▶ Problem to work on
How do the lines below between the ones holding "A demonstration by" and "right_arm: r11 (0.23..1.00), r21", inclusive, read? Give them again exactly, with no other lines.

##############################

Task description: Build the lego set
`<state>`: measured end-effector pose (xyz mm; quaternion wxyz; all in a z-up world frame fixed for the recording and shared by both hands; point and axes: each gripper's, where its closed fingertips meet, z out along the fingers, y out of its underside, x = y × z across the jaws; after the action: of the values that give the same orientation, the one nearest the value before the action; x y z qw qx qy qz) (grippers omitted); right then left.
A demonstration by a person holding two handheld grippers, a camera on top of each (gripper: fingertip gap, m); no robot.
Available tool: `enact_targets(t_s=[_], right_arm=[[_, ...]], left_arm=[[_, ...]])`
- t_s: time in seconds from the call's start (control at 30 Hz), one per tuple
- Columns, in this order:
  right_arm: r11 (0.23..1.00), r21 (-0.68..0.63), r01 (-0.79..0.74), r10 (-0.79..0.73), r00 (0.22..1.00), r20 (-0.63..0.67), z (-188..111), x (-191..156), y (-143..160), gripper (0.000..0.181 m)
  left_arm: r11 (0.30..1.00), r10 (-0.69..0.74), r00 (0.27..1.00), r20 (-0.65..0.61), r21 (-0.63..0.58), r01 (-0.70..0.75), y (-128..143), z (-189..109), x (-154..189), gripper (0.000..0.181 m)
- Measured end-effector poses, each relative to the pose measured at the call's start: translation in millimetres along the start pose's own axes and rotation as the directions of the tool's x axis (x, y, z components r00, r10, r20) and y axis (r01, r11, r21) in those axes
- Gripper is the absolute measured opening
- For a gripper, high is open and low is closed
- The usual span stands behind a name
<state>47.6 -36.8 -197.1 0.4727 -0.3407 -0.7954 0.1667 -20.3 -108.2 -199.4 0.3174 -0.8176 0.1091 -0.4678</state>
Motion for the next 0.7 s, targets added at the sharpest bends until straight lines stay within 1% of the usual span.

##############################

▶ Exercise response
A demonstration by a person holding two handheld grippers, a camera on top of each (gripper: fingertip gap, m); no robot.
Available tool: `enact_targets(t_s=[_], right_arm=[[_, ...]], left_arm=[[_, ...]])`
- t_s: time in seconds from the call's start (control at 30 Hz), one per tuple
- Columns, in this order:
  right_arm: r11 (0.23..1.00), r21 (-0.68..0.63), r01 (-0.79..0.74), r10 (-0.79..0.73), r00 (0.22..1.00), r20 (-0.63..0.67), z (-188..111), x (-191..156), y (-143..160), gripper (0.000..0.181 m)

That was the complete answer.